El costumbrismo hogareño dará paso a un mundo de proyecciones mentales, recuerdos y alucinaciones en las que Torres Ríos alterna saltos hacia el pasado y hacia el futuro, desarmando cualquier idea de linealidad y volviendo el paso del tiempo un asunto mucho más barroco. Es tan grande la libertad narrativa que adquiere la película en esta segunda mitad que es capaz de interrumpir el momento de mayor tensión dramática —Núñez compra un arma y va a la plaza donde supuestamente su esposa se encuentra con su amante para agarrarlos in fraganti y asesinarlos— con un flashforward en el que se ve a sí mismo luego de cometer el crimen: pasa años en la cárcel y cuando sale, viejo y andrajoso, se cruza en la calle con su hijo (ya adulto), que lo confunde con un mendigo.

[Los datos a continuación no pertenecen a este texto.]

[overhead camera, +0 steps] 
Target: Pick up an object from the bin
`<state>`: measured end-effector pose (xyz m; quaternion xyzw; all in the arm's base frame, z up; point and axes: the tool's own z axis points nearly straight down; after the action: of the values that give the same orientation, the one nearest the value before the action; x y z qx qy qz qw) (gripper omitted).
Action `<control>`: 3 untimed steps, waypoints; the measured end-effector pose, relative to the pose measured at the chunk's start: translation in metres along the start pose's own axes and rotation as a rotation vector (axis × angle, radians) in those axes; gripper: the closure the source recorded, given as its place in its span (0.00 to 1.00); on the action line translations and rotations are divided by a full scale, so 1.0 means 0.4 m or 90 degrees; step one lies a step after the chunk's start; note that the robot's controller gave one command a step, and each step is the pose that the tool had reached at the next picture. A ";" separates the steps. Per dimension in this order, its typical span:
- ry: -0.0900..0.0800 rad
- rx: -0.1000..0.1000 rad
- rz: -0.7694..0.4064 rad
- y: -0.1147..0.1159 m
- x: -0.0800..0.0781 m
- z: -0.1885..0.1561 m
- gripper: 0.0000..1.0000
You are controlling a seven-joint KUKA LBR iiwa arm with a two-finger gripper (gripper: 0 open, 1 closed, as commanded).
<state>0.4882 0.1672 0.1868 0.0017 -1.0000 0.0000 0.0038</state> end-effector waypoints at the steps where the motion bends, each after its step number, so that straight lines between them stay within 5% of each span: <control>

Esta pequeña ficción injertada (que recuerda un poco a It's a Wonderful Life, de Frank Capra) lo hace desistir de su plan homicida.
Con el mismo desparpajo con que toma cada desvío, Torres Ríos decide terminar abruptamente la película: al verlo quebrado por el desamor, su mujer se apiada de Núñez y le confiesa su pequeña (pero retorcida) travesura: fue ella quien escribió el anónimo, porque quería que le prestara más atención. Núñez, aliviado, la toma en sus brazos y la besa apasionadamente.
La película fue una rareza para la época por la radicalidad con la que se desprendía de los compromisos narrativos más visitados para en cambio inclinarse con determinación por un cine de expresión pura, donde la puesta en escena se ponía al servicio de las emociones de los personajes y no del argumento escrito por los guionistas. Luego de casi no ser estrenada debido a que los productores la consideraban “poco comercial”, el público la ignoró y la crítica en general la menospreció (con la honorable excepción de gente como Calki y Roland, no casualmente las plumas más interesantes de aquella época). Tuvieron que pasar veinte años para que un grupo de jóvenes cineastas (luego identificados como los protagonistas del Nuevo Cine Argentino) hicieran de los principios estéticos de La vuelta al nido una bandera por la que luchar.